YOUR ASSIGNMENT: Where the string "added" occurs in a line of the data below, that line should be copied.

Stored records
= Beginning of Section =
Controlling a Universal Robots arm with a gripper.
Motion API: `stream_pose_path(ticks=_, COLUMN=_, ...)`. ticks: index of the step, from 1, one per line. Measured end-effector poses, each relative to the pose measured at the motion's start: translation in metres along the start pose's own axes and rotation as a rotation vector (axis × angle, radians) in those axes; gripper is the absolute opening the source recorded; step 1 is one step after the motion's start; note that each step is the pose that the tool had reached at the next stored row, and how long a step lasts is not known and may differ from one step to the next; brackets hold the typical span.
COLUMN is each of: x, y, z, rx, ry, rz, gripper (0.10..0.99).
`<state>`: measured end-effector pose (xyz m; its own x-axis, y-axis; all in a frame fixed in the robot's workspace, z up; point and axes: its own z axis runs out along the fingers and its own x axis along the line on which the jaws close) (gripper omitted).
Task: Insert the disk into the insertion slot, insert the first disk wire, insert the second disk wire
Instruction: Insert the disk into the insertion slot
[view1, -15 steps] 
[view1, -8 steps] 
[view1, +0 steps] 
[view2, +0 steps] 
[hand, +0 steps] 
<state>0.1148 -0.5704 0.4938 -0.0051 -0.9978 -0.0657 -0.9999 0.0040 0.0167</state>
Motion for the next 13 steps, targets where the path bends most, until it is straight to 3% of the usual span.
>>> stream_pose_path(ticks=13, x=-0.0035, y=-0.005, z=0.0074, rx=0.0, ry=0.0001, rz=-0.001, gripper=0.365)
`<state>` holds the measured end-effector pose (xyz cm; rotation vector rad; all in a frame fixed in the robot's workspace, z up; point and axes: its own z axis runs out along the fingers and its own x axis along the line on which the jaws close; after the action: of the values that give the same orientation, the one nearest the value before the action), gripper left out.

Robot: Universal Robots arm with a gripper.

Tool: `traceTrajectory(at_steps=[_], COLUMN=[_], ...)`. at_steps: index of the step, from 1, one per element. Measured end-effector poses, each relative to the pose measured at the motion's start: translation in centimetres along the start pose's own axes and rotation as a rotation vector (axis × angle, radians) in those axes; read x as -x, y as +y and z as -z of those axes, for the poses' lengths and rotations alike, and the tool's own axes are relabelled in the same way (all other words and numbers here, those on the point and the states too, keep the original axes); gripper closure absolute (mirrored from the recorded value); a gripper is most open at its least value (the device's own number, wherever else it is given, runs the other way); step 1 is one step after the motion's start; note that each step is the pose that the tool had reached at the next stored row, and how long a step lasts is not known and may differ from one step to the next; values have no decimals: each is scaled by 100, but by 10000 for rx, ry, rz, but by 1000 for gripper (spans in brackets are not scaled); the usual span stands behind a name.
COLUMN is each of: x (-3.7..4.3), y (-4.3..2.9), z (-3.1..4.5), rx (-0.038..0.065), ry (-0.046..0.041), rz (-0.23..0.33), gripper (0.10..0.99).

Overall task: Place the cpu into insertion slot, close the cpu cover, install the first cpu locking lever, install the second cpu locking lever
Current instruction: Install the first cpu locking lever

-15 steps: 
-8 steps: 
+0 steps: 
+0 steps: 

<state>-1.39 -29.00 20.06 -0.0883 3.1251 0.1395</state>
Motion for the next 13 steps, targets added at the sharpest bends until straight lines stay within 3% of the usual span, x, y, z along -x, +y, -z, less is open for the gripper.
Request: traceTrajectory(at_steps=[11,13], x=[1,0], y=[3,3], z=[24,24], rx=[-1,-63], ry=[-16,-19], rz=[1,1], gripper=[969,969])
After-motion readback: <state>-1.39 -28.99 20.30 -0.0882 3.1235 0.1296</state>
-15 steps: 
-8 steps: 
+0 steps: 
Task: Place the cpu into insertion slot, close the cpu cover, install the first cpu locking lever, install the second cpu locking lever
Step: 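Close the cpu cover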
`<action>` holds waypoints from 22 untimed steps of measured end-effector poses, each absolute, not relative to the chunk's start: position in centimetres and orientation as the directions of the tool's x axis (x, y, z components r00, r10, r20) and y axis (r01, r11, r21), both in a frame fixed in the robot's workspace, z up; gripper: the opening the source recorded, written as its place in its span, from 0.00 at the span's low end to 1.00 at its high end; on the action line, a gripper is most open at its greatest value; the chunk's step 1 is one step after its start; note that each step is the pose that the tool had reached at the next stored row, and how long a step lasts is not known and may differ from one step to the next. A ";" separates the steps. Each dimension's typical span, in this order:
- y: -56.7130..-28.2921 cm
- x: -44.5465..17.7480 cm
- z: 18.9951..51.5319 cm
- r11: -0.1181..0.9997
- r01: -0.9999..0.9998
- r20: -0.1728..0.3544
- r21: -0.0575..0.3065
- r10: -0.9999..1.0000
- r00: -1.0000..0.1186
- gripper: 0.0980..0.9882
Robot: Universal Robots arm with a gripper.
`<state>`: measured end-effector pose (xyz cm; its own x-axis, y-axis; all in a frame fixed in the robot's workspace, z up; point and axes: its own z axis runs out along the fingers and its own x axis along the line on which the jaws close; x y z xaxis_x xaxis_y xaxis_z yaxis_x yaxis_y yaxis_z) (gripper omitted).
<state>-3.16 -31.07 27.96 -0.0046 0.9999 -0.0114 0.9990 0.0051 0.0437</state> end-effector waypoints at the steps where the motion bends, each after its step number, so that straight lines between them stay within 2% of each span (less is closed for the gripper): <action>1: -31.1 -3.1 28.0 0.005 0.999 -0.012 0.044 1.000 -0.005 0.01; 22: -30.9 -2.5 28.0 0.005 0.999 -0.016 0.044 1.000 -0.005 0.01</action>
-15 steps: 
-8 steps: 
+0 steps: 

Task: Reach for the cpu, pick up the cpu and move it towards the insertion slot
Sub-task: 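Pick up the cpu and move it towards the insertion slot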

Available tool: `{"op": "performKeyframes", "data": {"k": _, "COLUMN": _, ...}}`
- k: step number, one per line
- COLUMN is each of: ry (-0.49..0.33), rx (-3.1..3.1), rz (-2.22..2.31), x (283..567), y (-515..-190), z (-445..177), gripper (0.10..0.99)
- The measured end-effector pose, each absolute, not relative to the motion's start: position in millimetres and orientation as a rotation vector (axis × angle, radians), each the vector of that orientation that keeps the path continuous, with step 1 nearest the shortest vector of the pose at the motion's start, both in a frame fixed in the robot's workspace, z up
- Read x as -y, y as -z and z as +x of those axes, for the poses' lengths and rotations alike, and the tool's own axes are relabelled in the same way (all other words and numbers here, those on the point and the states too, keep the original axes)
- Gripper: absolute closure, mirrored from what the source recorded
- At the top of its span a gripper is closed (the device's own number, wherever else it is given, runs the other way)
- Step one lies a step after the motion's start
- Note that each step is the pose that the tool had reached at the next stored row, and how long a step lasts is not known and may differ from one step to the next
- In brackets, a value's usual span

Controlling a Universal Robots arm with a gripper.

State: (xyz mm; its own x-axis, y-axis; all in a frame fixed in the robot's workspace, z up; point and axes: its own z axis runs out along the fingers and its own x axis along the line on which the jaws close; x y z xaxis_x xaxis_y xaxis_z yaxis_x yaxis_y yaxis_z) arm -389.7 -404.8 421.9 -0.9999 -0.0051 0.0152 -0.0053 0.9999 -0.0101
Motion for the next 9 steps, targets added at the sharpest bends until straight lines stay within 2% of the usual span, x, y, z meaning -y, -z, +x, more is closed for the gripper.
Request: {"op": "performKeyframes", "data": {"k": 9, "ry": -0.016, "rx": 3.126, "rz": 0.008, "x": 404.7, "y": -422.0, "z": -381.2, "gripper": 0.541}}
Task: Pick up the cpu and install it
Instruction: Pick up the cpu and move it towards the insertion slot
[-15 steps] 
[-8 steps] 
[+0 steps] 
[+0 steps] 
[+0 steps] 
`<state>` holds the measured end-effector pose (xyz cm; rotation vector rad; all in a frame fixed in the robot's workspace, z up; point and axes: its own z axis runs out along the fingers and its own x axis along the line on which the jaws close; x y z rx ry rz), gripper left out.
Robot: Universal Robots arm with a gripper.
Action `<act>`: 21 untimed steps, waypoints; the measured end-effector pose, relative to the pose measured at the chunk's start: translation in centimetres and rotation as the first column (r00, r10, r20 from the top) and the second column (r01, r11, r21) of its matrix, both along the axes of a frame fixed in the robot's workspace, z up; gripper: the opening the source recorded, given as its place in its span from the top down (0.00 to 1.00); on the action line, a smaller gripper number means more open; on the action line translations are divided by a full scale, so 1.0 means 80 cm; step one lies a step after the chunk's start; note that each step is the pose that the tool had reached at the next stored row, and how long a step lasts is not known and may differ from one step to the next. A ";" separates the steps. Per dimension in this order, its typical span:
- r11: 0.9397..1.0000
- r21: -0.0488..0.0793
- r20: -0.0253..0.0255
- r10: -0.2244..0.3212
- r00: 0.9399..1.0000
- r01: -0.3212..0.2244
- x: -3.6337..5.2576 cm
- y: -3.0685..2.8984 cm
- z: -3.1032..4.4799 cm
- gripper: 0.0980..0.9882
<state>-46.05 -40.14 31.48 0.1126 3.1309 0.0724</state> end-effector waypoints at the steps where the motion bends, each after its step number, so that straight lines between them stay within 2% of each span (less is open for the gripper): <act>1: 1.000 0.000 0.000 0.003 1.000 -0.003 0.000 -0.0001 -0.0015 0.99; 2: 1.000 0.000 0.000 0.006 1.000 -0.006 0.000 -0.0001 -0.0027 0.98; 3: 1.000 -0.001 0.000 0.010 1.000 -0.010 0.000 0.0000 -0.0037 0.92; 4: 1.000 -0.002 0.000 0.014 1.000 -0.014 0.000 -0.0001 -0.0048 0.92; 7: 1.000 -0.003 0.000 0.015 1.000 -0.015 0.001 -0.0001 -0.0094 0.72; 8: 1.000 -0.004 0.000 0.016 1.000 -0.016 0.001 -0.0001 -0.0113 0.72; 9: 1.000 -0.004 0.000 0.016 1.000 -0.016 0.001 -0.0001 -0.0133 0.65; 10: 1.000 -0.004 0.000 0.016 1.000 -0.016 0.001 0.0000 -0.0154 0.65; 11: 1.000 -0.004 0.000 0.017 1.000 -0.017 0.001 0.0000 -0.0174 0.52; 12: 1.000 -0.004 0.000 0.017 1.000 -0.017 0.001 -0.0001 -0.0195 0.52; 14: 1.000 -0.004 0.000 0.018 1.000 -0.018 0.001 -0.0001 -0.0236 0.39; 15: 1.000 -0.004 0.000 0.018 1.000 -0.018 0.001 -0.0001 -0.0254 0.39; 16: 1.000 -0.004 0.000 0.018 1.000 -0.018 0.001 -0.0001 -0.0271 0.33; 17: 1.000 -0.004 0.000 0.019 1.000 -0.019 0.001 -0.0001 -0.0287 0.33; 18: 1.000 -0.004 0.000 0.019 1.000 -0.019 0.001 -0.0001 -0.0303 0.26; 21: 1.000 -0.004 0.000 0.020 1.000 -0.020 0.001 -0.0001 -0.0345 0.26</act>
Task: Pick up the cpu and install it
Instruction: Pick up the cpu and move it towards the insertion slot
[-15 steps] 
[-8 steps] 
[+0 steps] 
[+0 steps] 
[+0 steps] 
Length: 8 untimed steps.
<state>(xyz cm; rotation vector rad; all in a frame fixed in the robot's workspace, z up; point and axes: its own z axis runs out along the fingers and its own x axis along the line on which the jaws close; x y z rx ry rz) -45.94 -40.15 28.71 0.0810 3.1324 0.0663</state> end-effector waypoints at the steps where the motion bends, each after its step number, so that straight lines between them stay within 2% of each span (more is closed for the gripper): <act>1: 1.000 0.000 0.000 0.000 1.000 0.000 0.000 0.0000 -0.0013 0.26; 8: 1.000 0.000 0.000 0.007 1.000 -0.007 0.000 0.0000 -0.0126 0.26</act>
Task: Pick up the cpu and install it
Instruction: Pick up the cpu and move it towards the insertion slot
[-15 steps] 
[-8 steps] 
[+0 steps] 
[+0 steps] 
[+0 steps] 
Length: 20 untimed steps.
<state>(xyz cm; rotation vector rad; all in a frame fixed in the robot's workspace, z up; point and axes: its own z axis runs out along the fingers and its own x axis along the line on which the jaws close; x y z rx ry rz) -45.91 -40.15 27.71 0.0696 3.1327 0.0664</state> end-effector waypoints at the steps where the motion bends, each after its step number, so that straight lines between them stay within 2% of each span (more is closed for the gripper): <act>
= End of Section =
EXERCISE RESPONSE:
Motion for the next 13 steps, targets added at the sharpest bends until straight lines stay within 3% of the usual span, x, y, z along -x, +y, -z, less is open for the gripper.
Motion for the next 9 steps, targets added at the sharpest bends until straight lines stay within 2% of the usual span, x, y, z meaning -y, -z, +x, more is closed for the gripper.

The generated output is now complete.